→ **Work to complete**
From the material below, return exactly the lines starting at the one that holds "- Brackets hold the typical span" and ending at the one that holds "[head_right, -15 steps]". Pictures stay out of the answer.

→ **Exercise data**
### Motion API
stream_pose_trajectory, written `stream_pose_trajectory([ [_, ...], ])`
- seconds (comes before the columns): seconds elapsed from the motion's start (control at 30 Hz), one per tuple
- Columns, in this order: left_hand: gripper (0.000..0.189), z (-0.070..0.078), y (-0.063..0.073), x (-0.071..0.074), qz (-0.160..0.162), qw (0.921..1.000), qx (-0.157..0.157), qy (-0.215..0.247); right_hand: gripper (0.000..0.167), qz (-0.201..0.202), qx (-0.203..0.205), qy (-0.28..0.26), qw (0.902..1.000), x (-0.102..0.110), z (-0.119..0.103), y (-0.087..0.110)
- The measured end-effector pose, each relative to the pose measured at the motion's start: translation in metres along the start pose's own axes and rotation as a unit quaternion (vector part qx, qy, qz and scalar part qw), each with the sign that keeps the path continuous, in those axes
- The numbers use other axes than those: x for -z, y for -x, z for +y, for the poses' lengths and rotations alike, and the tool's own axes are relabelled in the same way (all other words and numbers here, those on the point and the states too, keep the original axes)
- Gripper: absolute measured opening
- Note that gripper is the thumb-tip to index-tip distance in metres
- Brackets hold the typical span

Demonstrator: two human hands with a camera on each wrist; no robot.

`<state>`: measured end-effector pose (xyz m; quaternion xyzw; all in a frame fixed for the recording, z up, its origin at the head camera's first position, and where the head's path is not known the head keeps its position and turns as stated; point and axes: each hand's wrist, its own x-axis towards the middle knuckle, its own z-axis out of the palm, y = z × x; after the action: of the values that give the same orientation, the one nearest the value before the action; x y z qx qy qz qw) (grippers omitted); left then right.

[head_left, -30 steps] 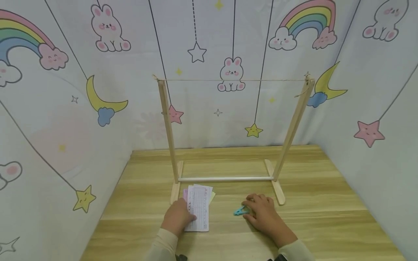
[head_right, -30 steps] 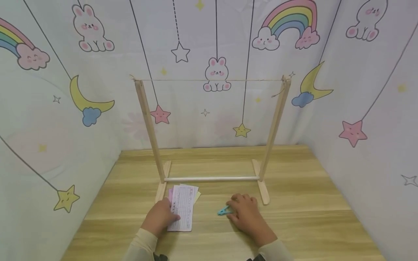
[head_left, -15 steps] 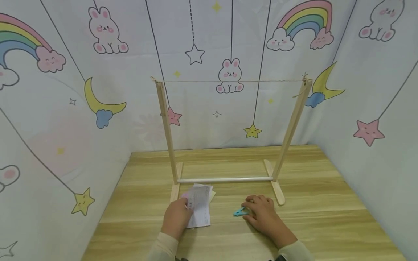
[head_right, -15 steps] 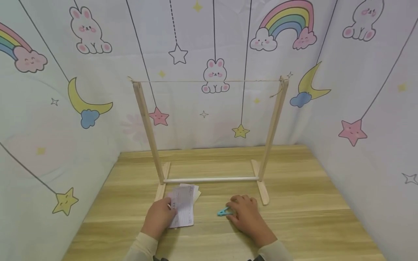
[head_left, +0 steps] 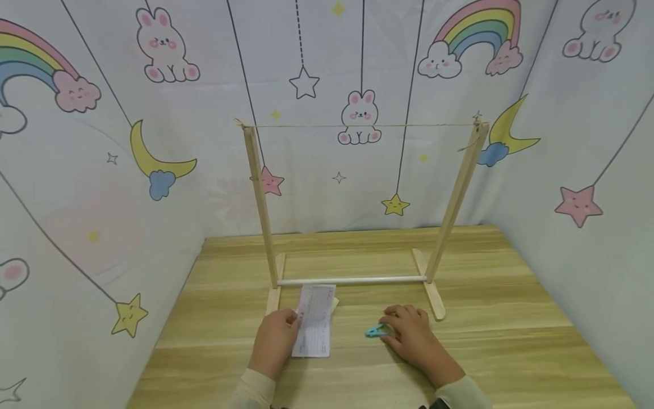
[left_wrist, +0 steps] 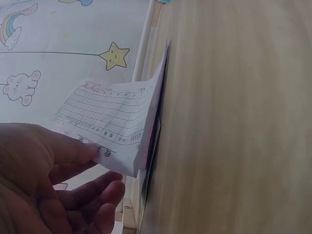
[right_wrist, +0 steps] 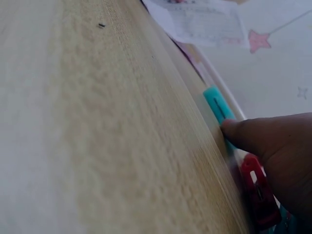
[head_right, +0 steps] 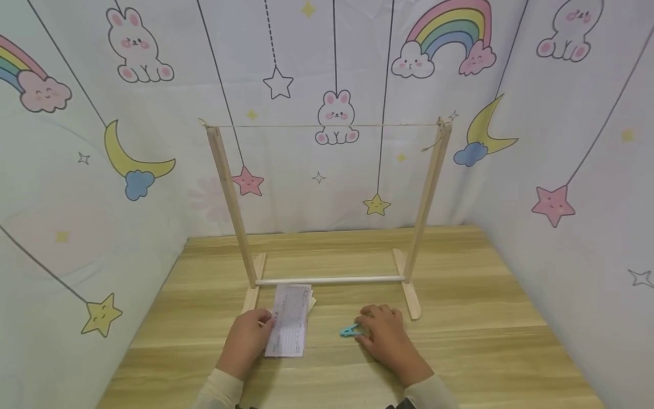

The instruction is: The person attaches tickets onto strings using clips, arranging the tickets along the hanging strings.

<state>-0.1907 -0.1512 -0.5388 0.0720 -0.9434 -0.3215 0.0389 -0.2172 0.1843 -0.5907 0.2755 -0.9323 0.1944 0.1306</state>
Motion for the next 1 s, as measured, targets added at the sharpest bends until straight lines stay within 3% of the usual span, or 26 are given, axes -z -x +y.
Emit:
stream_pose_trajectory([
  [0.23, 0.008, -0.005, 0.000, 0.004, 0.050, 0.9948, -0.035, 0.082, 0.033, 0.032, 0.012, -0.018, 0.9993, 0.000, 0.001, -0.001],
  [0.4, 0.009, 0.000, -0.002, 0.015, 0.079, 0.9851, -0.032, 0.149, 0.034, 0.064, 0.030, -0.103, 0.9921, 0.013, -0.001, -0.004],
  [0.53, 0.014, 0.010, -0.008, 0.036, 0.116, 0.9747, -0.035, 0.188, 0.037, 0.063, 0.022, -0.165, 0.9841, 0.037, -0.002, -0.015],
  [0.7, 0.015, 0.026, -0.031, 0.073, 0.166, 0.9594, -0.099, 0.205, 0.032, 0.096, 0.006, -0.178, 0.9793, 0.095, -0.011, -0.047],
  [0.8, 0.018, 0.043, -0.047, 0.100, 0.166, 0.9559, -0.108, 0.217, 0.025, 0.102, 0.011, -0.183, 0.9778, 0.140, -0.020, -0.074],
  [1.0, 0.022, 0.077, -0.074, 0.153, 0.153, 0.9519, -0.141, 0.225, 0.030, 0.124, 0.152, -0.223, 0.9550, 0.234, -0.050, -0.144],
])
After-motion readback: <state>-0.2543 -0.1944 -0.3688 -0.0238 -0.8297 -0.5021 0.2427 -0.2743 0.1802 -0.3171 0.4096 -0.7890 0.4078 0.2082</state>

→ **Written response**
- Brackets hold the typical span

Demonstrator: two human hands with a camera on each wrist; no robot.

`<state>`: measured end-effector pose (xyz m; quaternion xyzw; all in a frame fixed for the recording, z up, its origin at the head camera's first position, and where the head's path is not known the head keeps its position and turns as stated; point and axes: each hand's wrist, its own x-axis towards the middle knuckle, its own z-axis out of the palm, y = z × x; after the action: of the values that give the same orientation, the one nearest the value before the action; x y z qx qy qz qw) (grippers omitted); left then right.

[head_left, -30 steps] 
[head_right, -30 steps] 
[head_left, -15 steps] 
[head_right, -15 steps] 

No further output is needed for this exercise.